Selects cv2.INTER_AREA (and antialias=True on the PyTorch path) instead of the implicit bilinear default when the model's preprocessing resize is shrinking an image to the network input size. Applies to both resize modes:

  • Stretch toinference/core/models/roboflow.py
  • Fit (black/white/grey edges) in — via resize_image_keeping_aspect_ratio in inference/core/utils/preprocess.py

Upscaling keeps bilinear (INTER_AREA degenerates toward nearest-neighbor when enlarging).

Why

The resize calls passed no interpolation argument, so OpenCV defaulted to INTER_LINEAR (bilinear). Bilinear samples only a 2×2 neighborhood per output pixel, so on large downscales (e.g. a 3120×4160 image → 640×640, ~6.5× per axis) it point-samples and aliases — high-frequency detail like thin, low-contrast embossed text is discarded rather than averaged in. INTER_AREA integrates over the entire source region each output pixel covers, acting as a proper anti-aliasing filter.

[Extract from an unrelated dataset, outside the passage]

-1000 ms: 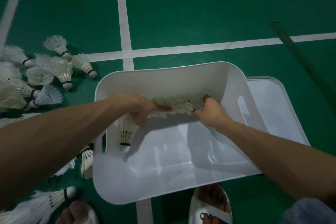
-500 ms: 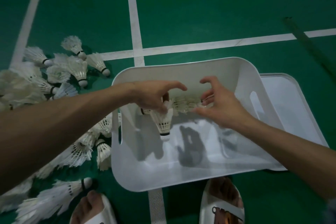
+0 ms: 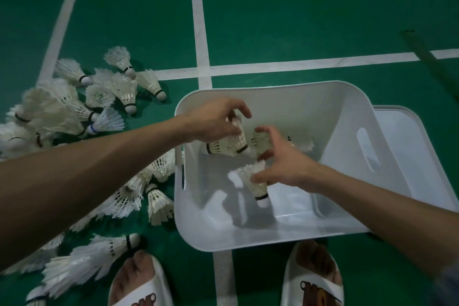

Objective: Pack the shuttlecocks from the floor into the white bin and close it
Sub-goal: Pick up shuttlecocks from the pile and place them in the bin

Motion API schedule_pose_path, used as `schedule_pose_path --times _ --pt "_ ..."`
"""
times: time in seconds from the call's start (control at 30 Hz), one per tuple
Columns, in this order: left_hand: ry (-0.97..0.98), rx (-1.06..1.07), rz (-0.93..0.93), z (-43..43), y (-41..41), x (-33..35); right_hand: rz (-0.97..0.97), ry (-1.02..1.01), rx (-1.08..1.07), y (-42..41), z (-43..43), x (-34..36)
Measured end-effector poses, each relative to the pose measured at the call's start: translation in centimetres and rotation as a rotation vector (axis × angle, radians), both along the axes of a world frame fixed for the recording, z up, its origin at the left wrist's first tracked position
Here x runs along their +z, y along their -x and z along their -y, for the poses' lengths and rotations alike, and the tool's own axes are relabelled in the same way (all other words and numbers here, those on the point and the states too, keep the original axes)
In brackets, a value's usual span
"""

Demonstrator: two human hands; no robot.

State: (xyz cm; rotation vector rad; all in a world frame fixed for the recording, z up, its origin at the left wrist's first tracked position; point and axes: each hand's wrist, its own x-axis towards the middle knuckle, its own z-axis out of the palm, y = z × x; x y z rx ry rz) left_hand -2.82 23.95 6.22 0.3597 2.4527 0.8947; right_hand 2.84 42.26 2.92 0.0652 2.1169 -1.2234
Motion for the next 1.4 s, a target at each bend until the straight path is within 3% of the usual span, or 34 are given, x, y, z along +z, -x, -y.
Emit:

This surfaced on a customer (GE Vernova) serial-number OCR model: sending a full-resolution image silently dropped one of two detection regions, while resizing first with INTER_AREA (via the image_preprocessing workflow block, which already uses INTER_AREA) recovered both. The Models-page UI "worked" only incidentally — it downsamples to 1536×2048 before inference, reducing the final downscale ratio and thus the aliasing.

Impact / risk

  • Detection coordinates are unaffected (output geometry unchanged; only sample quality improves).
  • Better recall on high-resolution inputs with fine detail; no expected regression on inputs already near model size (downscale ratio ~1 → bilinear and area converge).
  • Brings inference resize quality in line with the image_preprocessing block (INTER_AREA) and, likely, dataset-generation preprocessing — reducing train/serve skew. Open question for reviewers: please confirm the interpolation used during version generation so inference matches it exactly.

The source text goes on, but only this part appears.